El último sábado tuvo un desenlace fatal en una vivienda del barrio Máximo Abásolo, en Comodoro Rivadavia, cuando la Policía encontró a un hombre tendido en el suelo sin vida y con una herida sangrante en el pecho. Se trata de Cristian Delgado, de 34 años, quien había sido apuñalado momentos atrás durante una reunión vecinal.
El presunto agresor es un adolescente de 17 años, quien conocía a Delgado y había estado prófugo hasta el pasado lunes, cuando finalmente se entregó en la Comisaría, acompañado de su mamá.
Este martes, se llevó adelante la audiencia de control de detención al menor de edad. Según informó ADN Sur, la Justicia le dio un mes de prisión preventiva, mientras se desarrolla la investigación por el homicidio. El joven habría sido quien apuñaló a Delgado a la altura del corazón, lo que produjo su muerte casi instantánea.

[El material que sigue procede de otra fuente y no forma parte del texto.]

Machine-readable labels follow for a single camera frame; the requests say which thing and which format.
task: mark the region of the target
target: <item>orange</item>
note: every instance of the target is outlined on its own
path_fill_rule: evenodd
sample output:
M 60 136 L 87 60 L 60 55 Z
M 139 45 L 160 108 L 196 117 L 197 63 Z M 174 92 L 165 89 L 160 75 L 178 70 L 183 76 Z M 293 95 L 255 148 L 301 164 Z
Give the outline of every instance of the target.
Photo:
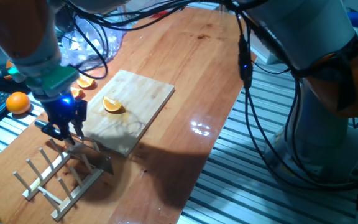
M 22 114 L 30 109 L 29 97 L 21 92 L 15 92 L 6 99 L 6 108 L 13 114 Z
M 74 98 L 79 97 L 82 94 L 82 90 L 71 87 L 70 88 L 71 94 L 74 96 Z
M 94 79 L 86 77 L 84 75 L 81 75 L 78 79 L 77 79 L 77 84 L 78 86 L 80 86 L 81 88 L 88 88 L 91 85 L 94 84 Z
M 122 108 L 122 103 L 105 96 L 105 97 L 103 97 L 103 106 L 104 106 L 104 109 L 106 109 L 107 111 L 115 112 Z

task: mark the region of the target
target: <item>transparent plastic bag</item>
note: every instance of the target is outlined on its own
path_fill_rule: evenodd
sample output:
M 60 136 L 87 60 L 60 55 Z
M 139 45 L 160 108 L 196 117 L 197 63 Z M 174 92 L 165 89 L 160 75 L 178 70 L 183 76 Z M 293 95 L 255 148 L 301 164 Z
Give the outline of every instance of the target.
M 76 17 L 76 23 L 107 62 L 114 58 L 126 32 L 104 28 L 105 35 L 101 26 L 97 24 L 79 17 Z M 76 29 L 62 37 L 59 48 L 62 54 L 62 66 L 70 64 L 79 66 L 81 70 L 88 70 L 102 65 L 102 61 L 96 52 Z

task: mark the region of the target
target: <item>wooden tabletop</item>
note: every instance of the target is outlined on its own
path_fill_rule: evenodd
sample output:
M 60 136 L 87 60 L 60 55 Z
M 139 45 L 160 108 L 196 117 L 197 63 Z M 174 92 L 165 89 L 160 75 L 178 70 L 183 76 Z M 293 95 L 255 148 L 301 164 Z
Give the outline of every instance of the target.
M 92 99 L 120 69 L 170 83 L 176 91 L 134 152 L 126 159 L 112 156 L 115 175 L 104 173 L 61 223 L 176 223 L 240 92 L 238 37 L 233 15 L 192 8 L 125 35 L 108 77 L 85 91 L 85 99 Z M 34 181 L 36 174 L 25 160 L 46 169 L 37 149 L 57 157 L 47 140 L 32 124 L 0 153 L 1 223 L 55 223 L 54 208 L 41 194 L 28 202 L 12 174 L 16 170 L 28 183 Z M 70 164 L 86 175 L 78 161 Z M 64 199 L 58 177 L 74 188 L 67 166 L 45 188 Z

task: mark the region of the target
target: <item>orange wedge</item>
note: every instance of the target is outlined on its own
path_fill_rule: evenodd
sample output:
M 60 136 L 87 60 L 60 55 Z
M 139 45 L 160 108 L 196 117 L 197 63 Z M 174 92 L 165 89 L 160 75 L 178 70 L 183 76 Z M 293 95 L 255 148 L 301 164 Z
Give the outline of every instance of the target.
M 82 90 L 74 88 L 74 87 L 71 87 L 70 91 L 71 91 L 71 94 L 74 96 L 74 98 L 79 97 L 82 93 Z
M 103 98 L 103 106 L 104 109 L 106 109 L 108 112 L 115 112 L 122 108 L 122 103 L 105 96 Z
M 78 86 L 80 86 L 81 88 L 88 88 L 91 85 L 94 84 L 94 79 L 92 78 L 88 78 L 84 75 L 81 75 L 78 79 L 77 79 L 77 84 Z

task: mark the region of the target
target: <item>cutting board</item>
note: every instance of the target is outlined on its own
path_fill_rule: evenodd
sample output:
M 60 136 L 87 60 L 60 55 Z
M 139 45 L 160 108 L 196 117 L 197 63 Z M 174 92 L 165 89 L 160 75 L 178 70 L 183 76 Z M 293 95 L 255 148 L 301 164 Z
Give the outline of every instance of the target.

Tras conocerse la medida, familiares del adolescente que estaban en el exterior de los tribunales, aseguraron que pedirán el arresto domiciliario para el menor.
El hecho
El sábado, personal policial de la Seccional Séptima, fue solicitado de manera anónima por disturbios en una casa de la calle Ignacio Rucci al 2100, pero también les informaron que había un herido con arma blanca. Varios efectivos se acercaron y encontraron a un joven desvanecido y constataron que no tenía signos vitales. Su madre comentó que el joven había protagonizado una pelea con vecinos minutos antes del desenlace fatal.
Fuentes policiales indicaron que la agresión habría ocurrido en una vivienda que se encuentra a pocos metros del domicilio que la víctima compartía con sus padres. También, informaron que por el rastro de sangre en la calle, el fallecido había intentado regresar a su casa para pedir ayuda, pero terminó muriendo en el comedor de la casa, a causa de la gravedad del puntazo.
Además, se supo que en la vivienda donde habría sido apuñalado había alrededor de 10 personas más que, inmediatamente, fueron demoradas por el personal policial que intervino. La Policía investigaba a un hombre de 25 años como el agresor, debido a que tenía manchas de sangre en las manos, pero debieron darle la libertad, ya que había intentado socorrer al herido.
Según indicó Pablo Lobos, jefe de la División de Investigaciones Policiales, el agresor y la víctima “se conocían del barrio, pero se dio una situación de discusión y se produce la muerte”.